Corporate and Other is expected to be ~$(35) million. This comprises interest expense on debt, unallocated expenses and foreign exchange impact on reevaluation of net assets.

William Spiegel, Chief Executive Officer, commented: 

“Our Program Management business, Accredited, has seen remarkable growth in Gross Written Premium, Fee Income and profitability over the past five years. Accredited currently partners with MGAs to offer over 80 different insurance programs and has over 200 reinsurance partnerships. Accredited has grown to become one of the largest program managers in the world and has the appropriate size and scale to stand on its own as an independent business.

"The Board has concluded that it is in shareholders’ best interests to evaluate strategic options that allow for a separation of Accredited and Legacy Insurance. This will ensure both Accredited and Legacy Insurance have the strongest foundations from which to grow.

"In Legacy Insurance, we continue to focus on transitioning to a fee-based and capital efficient model and remain confident that this will create a more profitable, sustainable and valuable business. While in 2022 we didn’t complete as many transactions as in prior years, we maintained prudence in only pursuing deals that are profitable for both R&Q and Gibson Re. 

"As announced on 6 January 2023, we have grown Reserves Under Management to in excess of $1 billion, starting from zero in the fourth quarter of 2021. While our Q4 2022 actuarial review process shows a need to strengthen reserves, it is important to note that the IFRS accounting regime recognised a large portion of total lifetime earnings at transaction close, which is a significant part of how we assess the overall profitability of historical legacy transactions.   

"Due to the planned separation, we expect to announce our final audited results in June 2023.”
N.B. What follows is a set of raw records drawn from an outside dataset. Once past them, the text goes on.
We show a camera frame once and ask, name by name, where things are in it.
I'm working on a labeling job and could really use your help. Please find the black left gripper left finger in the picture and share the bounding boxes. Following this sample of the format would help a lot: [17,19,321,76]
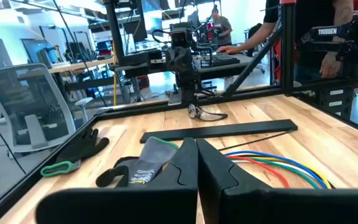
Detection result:
[35,137,200,224]

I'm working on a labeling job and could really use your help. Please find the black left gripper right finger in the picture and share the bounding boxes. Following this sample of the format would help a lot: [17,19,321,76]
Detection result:
[196,138,358,224]

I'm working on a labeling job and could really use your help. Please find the bundle of coloured wires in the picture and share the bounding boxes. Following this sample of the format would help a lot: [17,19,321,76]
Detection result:
[224,150,329,190]
[226,155,291,190]

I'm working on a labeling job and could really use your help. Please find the green cable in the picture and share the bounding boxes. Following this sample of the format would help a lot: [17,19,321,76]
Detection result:
[244,157,322,190]

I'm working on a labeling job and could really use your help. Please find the yellow cable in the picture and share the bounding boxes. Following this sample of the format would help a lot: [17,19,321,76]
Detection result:
[253,156,333,190]
[112,46,118,106]

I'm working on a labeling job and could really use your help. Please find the black duct cover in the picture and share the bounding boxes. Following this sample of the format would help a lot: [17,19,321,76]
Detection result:
[139,119,298,144]

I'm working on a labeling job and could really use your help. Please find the dark grey desk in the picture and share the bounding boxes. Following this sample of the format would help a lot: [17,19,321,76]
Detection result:
[194,53,255,82]

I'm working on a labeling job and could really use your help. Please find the black keyboard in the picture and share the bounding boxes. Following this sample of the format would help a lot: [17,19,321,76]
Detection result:
[211,53,241,67]

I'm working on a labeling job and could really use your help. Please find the person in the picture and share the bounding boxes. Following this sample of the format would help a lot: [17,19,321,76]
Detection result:
[216,0,356,82]
[211,5,234,47]

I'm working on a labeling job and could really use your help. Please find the clear safety glasses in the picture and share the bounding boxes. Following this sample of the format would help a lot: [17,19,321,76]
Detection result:
[187,103,229,122]

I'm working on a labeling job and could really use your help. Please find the black work glove green cuff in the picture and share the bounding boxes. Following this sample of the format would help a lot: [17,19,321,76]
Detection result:
[40,127,111,179]

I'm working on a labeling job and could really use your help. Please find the wooden desk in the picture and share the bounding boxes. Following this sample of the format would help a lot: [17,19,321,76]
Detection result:
[48,57,117,75]

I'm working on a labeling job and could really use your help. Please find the white stool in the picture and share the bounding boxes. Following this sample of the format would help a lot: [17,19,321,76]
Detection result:
[74,96,94,123]

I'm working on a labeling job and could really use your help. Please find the black labelled drawer cabinet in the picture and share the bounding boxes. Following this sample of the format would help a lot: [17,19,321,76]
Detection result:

1Financial figures are estimates and therefore dependent on finalising full year 2022 results. Any reserve strengthening is a significant accounting estimate that involves management making assumptions and considering future events that are inherently uncertain. There is a risk that such judgements are not made in accordance with IFRS and thus there may be material differences once the auditors/actuaries have undertaken their review as part of the year end audit process which is yet to be completed.